When Wild Bill arrived in Bocas del Toro, killed five members of the expatriate community, stole their houses, pilfered their assets, then fled into the darkened interior of Central America, almost two decades had passed since the archipelago’s first property boom. Gringo dollars flowed like wine at a village fiesta. The police were warm and drowsy. And there was a widely agreed unspoken rule regarding one’s business and buried history. In sum: no questions asked. Wild Bill, the latter day pirate, had come home.
I was slung in a hammock in a half-fallen shack on the water. A procession of rickety grey piers jutted over the bay, threatening collapse under the terminal tropical torpor. Bocas Town, the indolent island capital of Panama’s far-flung Bocas del Toro province, was fading to blurry smudge of spent beer bottles and flickering porch lights.
Nearby, in a half-built Pentecostal church, the minister was attending his flock with a viscous Caribbean drawl, words pouring like sour coconut milk into the night.

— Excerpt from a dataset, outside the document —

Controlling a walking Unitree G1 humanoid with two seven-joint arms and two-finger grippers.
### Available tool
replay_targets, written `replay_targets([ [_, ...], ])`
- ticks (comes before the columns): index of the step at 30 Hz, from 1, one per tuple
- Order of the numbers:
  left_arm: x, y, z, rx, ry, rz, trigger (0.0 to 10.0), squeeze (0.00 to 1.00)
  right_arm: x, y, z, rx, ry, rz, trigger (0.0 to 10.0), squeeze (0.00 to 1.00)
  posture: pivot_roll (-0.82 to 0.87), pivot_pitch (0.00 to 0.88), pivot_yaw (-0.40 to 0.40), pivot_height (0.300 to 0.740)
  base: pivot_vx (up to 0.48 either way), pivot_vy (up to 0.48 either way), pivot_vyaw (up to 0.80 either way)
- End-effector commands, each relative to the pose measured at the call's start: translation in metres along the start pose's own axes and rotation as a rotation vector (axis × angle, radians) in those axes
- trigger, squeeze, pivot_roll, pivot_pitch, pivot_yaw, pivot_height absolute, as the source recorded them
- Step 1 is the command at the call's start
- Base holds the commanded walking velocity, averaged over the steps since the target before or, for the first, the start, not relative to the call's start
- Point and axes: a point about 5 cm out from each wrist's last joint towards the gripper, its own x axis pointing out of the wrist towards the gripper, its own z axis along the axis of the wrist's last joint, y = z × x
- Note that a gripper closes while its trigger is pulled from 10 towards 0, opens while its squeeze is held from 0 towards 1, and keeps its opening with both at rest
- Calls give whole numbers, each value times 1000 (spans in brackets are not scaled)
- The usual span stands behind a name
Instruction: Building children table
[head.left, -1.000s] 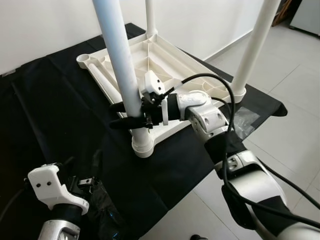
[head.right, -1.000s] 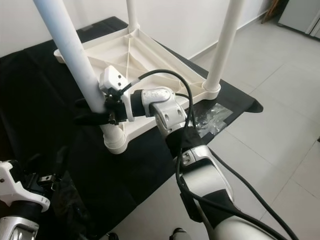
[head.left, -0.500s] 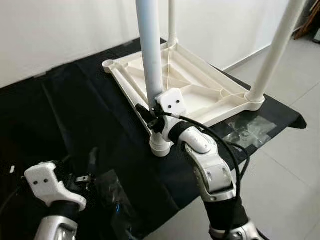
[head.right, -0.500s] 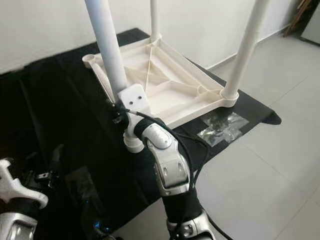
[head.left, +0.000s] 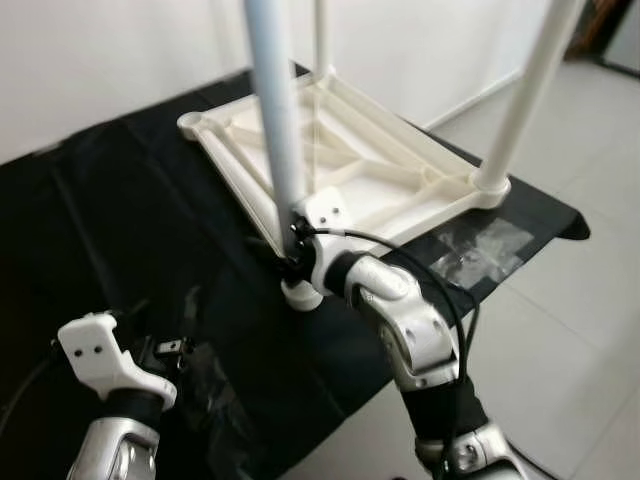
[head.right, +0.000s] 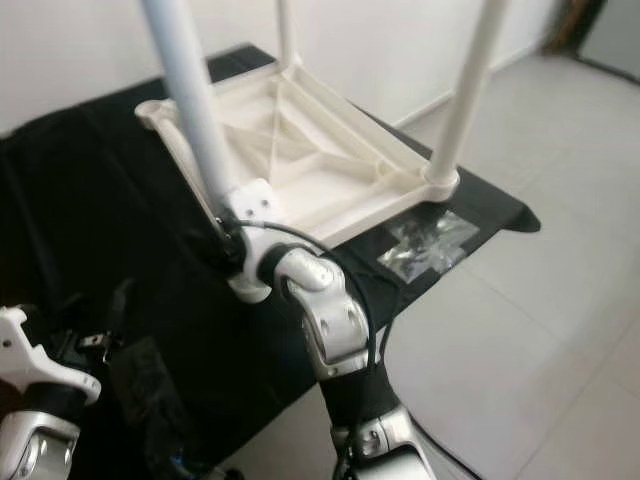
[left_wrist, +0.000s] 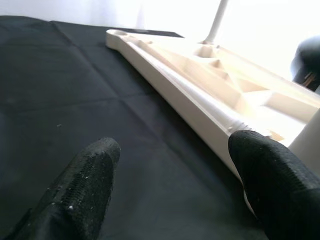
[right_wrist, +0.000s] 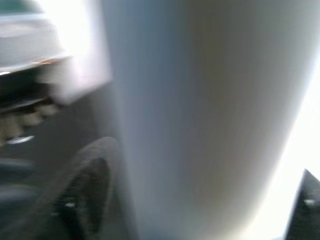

“And God saw that the wickedness of man was great in the earth,” he said. “…and that his every thought was only evil. And it repented the Lord that he had made man on the earth. And it grieved him – yes, it grieved him at his heart! I shall rub him out, cried the Lord! I shall smite him!”
The congregation grew animated under his spell, whooping and braying and praying for salvation. Arms raised to the rafters, heavens beseeched, their bodies began to jerk and tremble with spiritual charge:
“Hallelujah! Hallelujah! Hallelujah!”
Inside my head, lines of prose chased themselves in erratic, ever-decreasing orbits, tangling impossibly in the folds of my darkening cerebellum. I sensed the onset of a monster migraine.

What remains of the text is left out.